The problem: Leaving out the pictures, return word for word the stretch of entries below from the line holding "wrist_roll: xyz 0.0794" through the line holding "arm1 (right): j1".

Available data:
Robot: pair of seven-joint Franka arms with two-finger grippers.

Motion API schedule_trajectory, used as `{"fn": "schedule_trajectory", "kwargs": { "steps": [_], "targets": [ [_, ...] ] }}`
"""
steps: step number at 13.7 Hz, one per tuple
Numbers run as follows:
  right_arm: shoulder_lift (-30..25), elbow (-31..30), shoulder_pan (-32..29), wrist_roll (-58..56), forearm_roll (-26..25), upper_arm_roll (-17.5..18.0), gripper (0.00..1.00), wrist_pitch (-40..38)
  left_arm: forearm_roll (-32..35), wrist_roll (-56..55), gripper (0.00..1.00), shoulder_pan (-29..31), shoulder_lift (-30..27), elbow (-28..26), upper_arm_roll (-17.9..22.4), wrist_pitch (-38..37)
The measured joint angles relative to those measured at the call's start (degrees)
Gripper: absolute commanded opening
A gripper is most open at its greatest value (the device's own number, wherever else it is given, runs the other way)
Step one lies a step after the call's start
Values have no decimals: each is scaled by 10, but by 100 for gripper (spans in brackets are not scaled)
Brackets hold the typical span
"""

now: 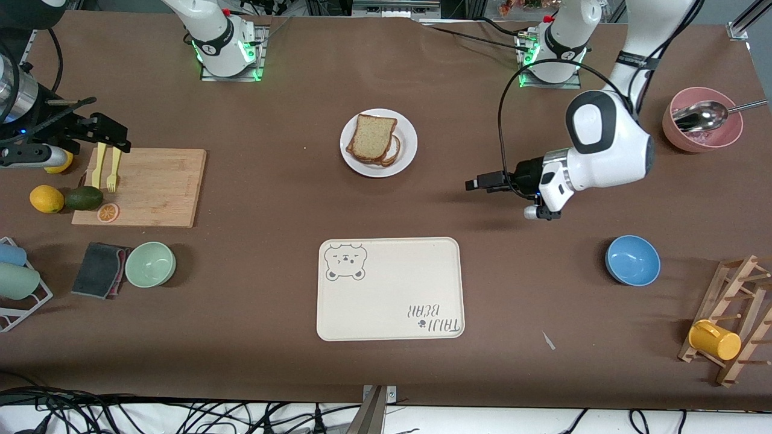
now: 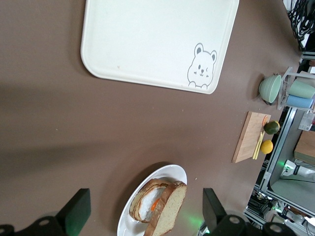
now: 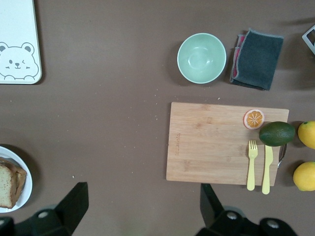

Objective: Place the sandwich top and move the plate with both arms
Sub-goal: 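Move the left gripper across the table to the plate rim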

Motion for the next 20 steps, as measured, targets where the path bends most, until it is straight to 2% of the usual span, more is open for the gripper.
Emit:
{"fn": "schedule_trajectory", "kwargs": {
  "steps": [6,10,16,20],
  "targets": [
    [0,0,-1,0,0,0,100,-1,-173,143,100,-1,11,-81,-76,111],
    [0,0,-2,0,0,0,100,-1,-265,219,100,-8,35,-96,-115,163],
    [0,-1,-3,0,0,0,100,-1,-485,398,100,-100,91,-97,-122,252],
    [0,-1,-3,0,0,-3,100,-1,-570,435,100,-157,95,-97,-124,285]
  ]
}}
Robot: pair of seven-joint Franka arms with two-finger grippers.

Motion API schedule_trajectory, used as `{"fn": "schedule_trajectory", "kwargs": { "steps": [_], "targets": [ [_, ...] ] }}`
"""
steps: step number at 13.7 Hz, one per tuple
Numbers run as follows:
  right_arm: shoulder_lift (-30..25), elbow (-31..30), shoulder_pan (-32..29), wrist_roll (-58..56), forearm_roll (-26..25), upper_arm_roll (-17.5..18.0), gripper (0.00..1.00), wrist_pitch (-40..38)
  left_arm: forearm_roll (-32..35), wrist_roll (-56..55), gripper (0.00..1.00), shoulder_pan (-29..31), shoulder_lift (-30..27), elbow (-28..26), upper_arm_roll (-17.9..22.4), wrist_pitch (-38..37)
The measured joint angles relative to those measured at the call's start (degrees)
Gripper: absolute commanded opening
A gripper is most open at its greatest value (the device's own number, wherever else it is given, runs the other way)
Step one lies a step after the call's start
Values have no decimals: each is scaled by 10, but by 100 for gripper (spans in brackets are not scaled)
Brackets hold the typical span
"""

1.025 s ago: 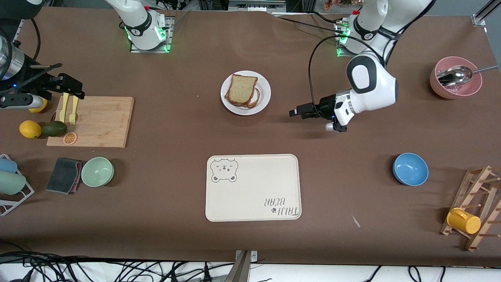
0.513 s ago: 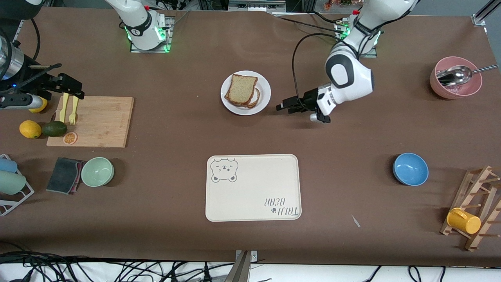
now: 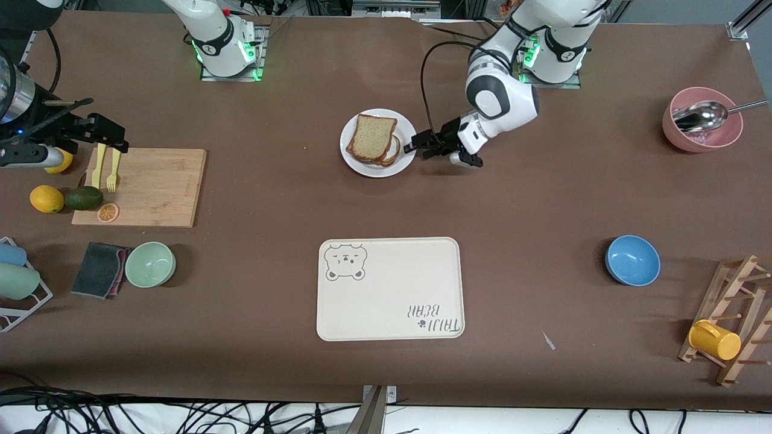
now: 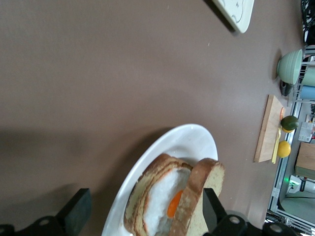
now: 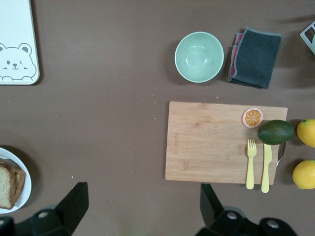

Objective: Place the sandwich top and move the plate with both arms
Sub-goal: 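Close the left gripper on the white plate rim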

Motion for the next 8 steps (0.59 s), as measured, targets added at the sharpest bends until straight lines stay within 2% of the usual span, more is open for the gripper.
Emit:
{"fn": "schedule_trajectory", "kwargs": {
  "steps": [3,5,7,8],
  "targets": [
    [0,0,-1,0,0,-5,100,7,-44,46,99,-12,10,0,0,8],
    [0,0,-2,0,0,-5,100,16,-79,93,89,-12,21,0,1,8],
    [0,0,-2,0,0,-5,100,16,-88,108,85,-12,28,0,2,8],
    [0,0,-2,0,0,-5,100,16,-88,109,78,-12,29,0,2,8]
  ]
}}
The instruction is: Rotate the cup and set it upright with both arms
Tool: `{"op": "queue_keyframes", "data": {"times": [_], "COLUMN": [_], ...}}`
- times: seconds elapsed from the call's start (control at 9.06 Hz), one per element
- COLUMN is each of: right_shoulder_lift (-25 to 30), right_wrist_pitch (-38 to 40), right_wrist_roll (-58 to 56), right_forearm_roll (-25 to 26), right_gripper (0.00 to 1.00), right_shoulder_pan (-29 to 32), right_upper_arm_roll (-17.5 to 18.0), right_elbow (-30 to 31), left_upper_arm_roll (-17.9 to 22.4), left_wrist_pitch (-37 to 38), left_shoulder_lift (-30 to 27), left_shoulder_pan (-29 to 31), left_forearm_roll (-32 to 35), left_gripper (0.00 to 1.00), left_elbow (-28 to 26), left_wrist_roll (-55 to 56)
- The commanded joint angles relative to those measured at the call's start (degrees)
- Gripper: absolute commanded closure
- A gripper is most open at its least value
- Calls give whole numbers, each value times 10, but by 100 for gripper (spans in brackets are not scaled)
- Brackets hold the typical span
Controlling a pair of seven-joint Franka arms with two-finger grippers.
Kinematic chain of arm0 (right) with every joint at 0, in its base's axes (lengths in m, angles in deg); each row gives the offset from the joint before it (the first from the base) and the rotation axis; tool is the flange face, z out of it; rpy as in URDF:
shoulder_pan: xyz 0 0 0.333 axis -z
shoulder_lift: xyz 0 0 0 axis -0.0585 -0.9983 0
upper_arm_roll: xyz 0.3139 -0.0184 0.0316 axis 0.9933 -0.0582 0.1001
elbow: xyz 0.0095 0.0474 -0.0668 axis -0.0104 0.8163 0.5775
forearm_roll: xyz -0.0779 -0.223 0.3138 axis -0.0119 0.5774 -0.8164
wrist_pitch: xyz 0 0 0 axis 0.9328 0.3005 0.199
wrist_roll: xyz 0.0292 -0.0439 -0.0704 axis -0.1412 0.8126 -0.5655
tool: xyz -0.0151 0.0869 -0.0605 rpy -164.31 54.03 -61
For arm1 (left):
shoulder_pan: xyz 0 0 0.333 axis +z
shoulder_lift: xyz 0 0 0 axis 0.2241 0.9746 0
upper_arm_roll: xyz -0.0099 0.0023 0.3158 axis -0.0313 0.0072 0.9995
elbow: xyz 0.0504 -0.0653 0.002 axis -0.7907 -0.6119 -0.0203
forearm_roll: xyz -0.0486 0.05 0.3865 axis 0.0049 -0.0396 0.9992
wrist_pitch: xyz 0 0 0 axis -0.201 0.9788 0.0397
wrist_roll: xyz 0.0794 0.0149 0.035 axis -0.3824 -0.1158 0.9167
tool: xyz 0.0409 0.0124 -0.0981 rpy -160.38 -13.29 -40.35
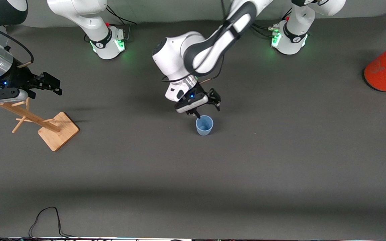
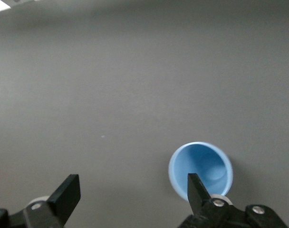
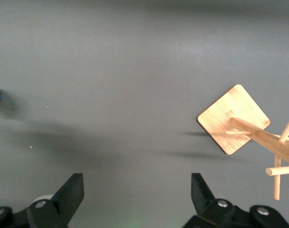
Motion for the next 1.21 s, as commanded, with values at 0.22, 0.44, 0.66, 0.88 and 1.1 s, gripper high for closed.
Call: {"op": "queue_keyframes", "data": {"times": [0.22, 0.44, 0.66, 0.88, 1.1], "right_shoulder_lift": [-7, -16, -27, -36, -39], "right_wrist_pitch": [2, 2, 2, 2, 2], "right_wrist_roll": [-3, -3, -2, -3, -3], "right_forearm_roll": [4, 4, 4, 4, 4], "right_gripper": [0, 0, 0, 0, 0], "right_shoulder_pan": [-3, -42, -37, -38, -38], "right_upper_arm_roll": [3, -24, -23, -25, -25], "right_elbow": [-13, -27, -43, -50, -58], "left_upper_arm_roll": [-9, -6, -7, -3, 2], "left_wrist_pitch": [49, 98, 87, -10, -25], "left_shoulder_lift": [-93, -144, -222, -342, -354], "left_shoulder_pan": [162, 213, 274, 339, 379], "left_forearm_roll": [-150, -201, -227, -252, -252], "left_gripper": [0, 0, 0, 0, 0], "left_elbow": [29, 6, -107, -283, -291], "left_wrist_roll": [-310, -360, -377, -491, -498]}}
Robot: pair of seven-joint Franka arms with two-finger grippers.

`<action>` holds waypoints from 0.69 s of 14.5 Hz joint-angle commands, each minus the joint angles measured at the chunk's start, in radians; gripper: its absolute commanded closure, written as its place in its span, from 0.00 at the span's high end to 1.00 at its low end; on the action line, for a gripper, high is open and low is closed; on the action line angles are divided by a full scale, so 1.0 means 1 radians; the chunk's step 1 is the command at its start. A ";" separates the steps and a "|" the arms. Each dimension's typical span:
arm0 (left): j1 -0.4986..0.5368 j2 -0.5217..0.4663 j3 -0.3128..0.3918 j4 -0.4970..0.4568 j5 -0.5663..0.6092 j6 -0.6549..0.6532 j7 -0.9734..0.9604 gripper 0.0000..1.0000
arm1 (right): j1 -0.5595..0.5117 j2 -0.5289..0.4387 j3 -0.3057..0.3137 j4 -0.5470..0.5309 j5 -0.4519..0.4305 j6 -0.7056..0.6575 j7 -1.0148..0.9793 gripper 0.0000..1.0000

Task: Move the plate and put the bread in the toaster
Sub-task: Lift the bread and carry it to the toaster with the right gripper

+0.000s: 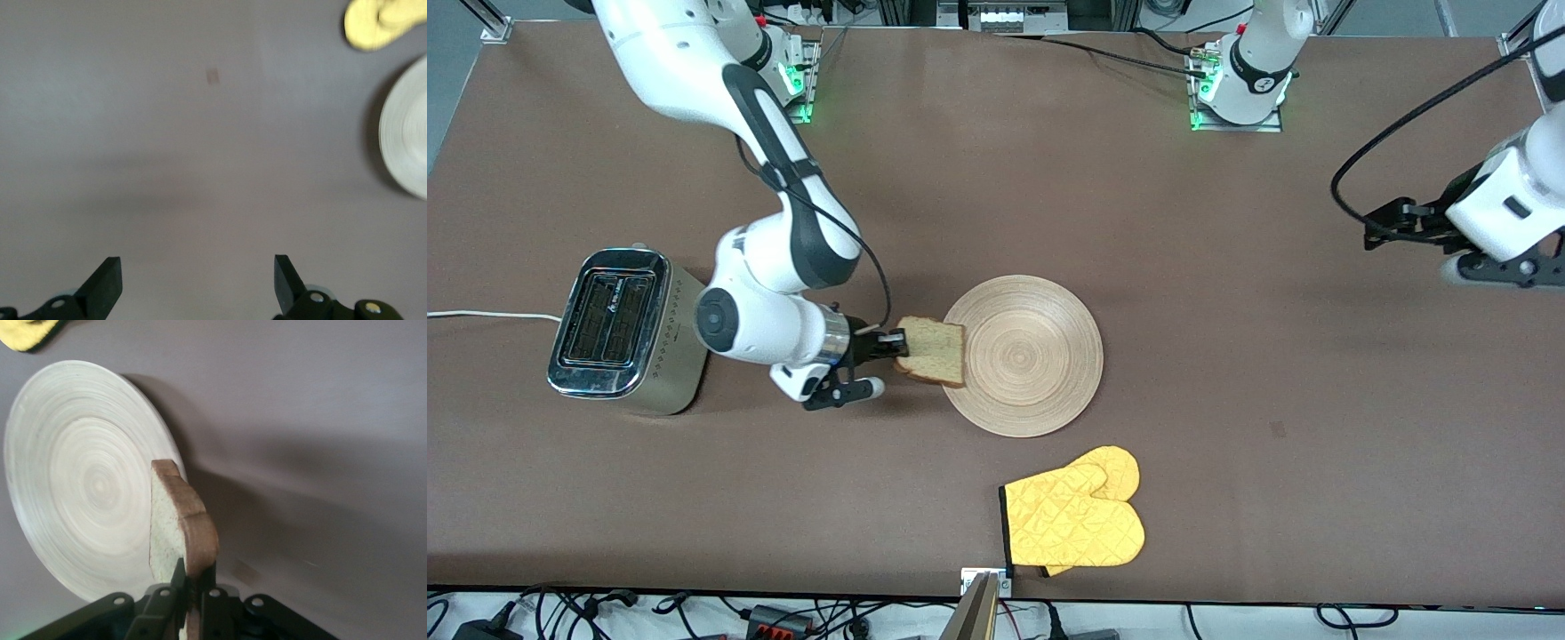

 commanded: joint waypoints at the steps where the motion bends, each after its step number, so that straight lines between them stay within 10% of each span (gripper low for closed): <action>1: -0.029 -0.096 0.039 -0.129 -0.008 0.092 -0.011 1.00 | -0.002 -0.077 -0.066 0.049 -0.151 -0.181 0.003 0.00; 10: -0.039 -0.087 0.020 -0.066 -0.016 0.054 0.026 1.00 | 0.001 -0.203 -0.266 0.056 -0.500 -0.476 0.214 0.00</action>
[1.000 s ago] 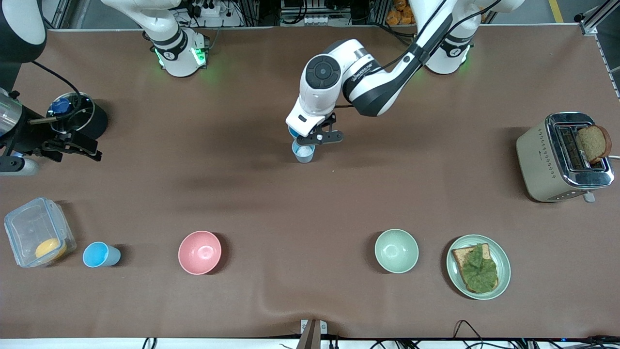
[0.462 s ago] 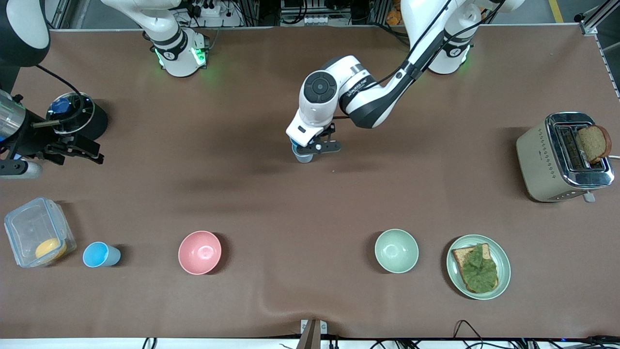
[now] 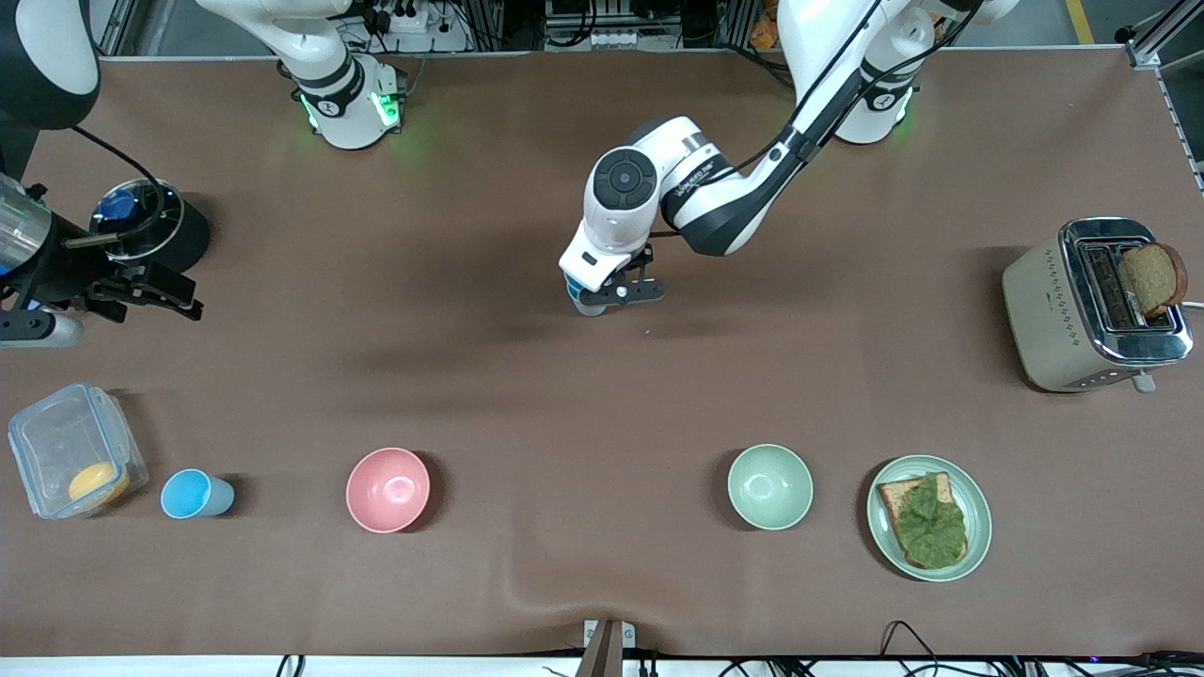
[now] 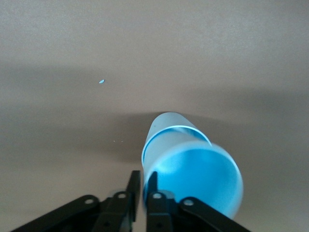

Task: Stack blue cups with both arms

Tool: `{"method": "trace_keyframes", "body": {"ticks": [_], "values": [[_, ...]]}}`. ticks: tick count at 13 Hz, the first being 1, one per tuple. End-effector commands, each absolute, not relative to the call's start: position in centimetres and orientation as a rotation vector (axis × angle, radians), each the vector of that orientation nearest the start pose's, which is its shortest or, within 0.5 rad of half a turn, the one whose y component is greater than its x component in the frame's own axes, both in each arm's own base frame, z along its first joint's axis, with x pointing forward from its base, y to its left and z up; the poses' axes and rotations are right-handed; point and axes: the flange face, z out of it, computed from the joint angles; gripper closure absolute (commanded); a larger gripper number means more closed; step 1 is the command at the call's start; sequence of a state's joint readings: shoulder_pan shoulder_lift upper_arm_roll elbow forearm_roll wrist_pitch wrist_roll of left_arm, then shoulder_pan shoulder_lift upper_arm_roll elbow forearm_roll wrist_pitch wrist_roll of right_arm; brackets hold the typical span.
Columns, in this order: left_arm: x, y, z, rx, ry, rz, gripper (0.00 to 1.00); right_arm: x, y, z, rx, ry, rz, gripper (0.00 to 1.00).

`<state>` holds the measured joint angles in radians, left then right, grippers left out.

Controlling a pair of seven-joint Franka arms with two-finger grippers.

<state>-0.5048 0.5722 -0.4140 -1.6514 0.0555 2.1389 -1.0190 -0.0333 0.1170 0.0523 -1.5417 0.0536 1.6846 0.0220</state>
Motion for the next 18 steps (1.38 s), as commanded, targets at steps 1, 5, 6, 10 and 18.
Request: {"method": "trace_keyframes", "body": {"ticks": [1,5,6,10,18], "values": [[44.2,-51.7,30.7,-3.202,-0.24,0.223,0.0,60.0,1.2,57.7,-3.079,0.003,-0.039,0.0],[48.5,-47.0,37.2,-3.221,-0.402,0.1,0.0,60.1,1.2,57.5,-3.079,0.003,-0.035,0.0],[50.0,-45.0,39.3,-3.218,-0.454,0.058,0.0,60.1,1.2,57.5,-3.079,0.003,-0.034,0.0],[56.2,-33.7,47.2,-3.192,-0.65,-0.119,0.0,60.1,1.3,57.5,-3.079,0.001,-0.034,0.0],[61.0,-14.3,58.5,-3.195,-0.266,-0.084,0.0,60.1,1.3,57.5,-3.079,0.001,-0.032,0.0]]}}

Answer to this exercise:
wrist_roll: xyz 0.0794 0.0149 0.035 axis -0.3824 -0.1158 0.9167
tool: xyz 0.0409 0.0124 -0.0981 rpy -160.38 -13.29 -40.35
Motion for the next 1.21 s, as commanded, with values at 0.22, 0.44, 0.66, 0.88 and 1.1 s, gripper high for closed.
Call: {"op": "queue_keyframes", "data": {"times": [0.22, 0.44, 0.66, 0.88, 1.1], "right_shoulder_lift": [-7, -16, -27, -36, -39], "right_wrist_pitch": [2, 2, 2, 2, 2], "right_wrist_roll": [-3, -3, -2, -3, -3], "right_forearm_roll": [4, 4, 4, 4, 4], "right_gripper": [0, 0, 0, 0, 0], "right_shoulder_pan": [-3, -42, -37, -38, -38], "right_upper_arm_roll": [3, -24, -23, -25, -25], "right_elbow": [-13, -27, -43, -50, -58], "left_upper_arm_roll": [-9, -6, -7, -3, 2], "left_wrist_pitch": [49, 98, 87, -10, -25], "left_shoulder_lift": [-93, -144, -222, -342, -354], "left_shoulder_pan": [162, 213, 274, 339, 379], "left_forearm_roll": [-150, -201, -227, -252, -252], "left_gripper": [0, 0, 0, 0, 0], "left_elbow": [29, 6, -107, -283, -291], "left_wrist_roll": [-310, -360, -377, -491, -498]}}
Robot: pair of seven-joint Franka arms with two-finger grippers.

`<action>` holds waypoints from 0.69 s of 14.5 Hz joint-angle commands, each minus the joint angles measured at the chunk's start, in radians; gripper: its absolute commanded closure, written as its place in its span, from 0.00 at the span's high end to 1.00 at its low end; on the action line, for a gripper, high is open and low is closed; on the action line angles are divided by a full scale, so 1.0 means 1 radians; the chunk's step 1 is the command at its start. A ";" separates the steps and a "|" the arms. Each dimension's typical span:
arm0 (left): j1 -0.4986..0.5368 j2 -0.5217..0.4663 j3 -0.3128..0.3918 j4 -0.4970..0.4568 j5 -0.5663..0.6092 j6 -0.6549..0.6532 j7 -0.9734..0.9604 gripper 0.0000..1.0000
arm1 (right): j1 -0.5595..0.5117 j2 -0.5289..0.4387 j3 -0.3057..0.3137 j4 -0.5470..0.5309 j5 -0.4519..0.4305 j6 -0.7056..0.6575 j7 -1.0148..0.9793 gripper 0.0000..1.0000

No other output is expected for this exercise.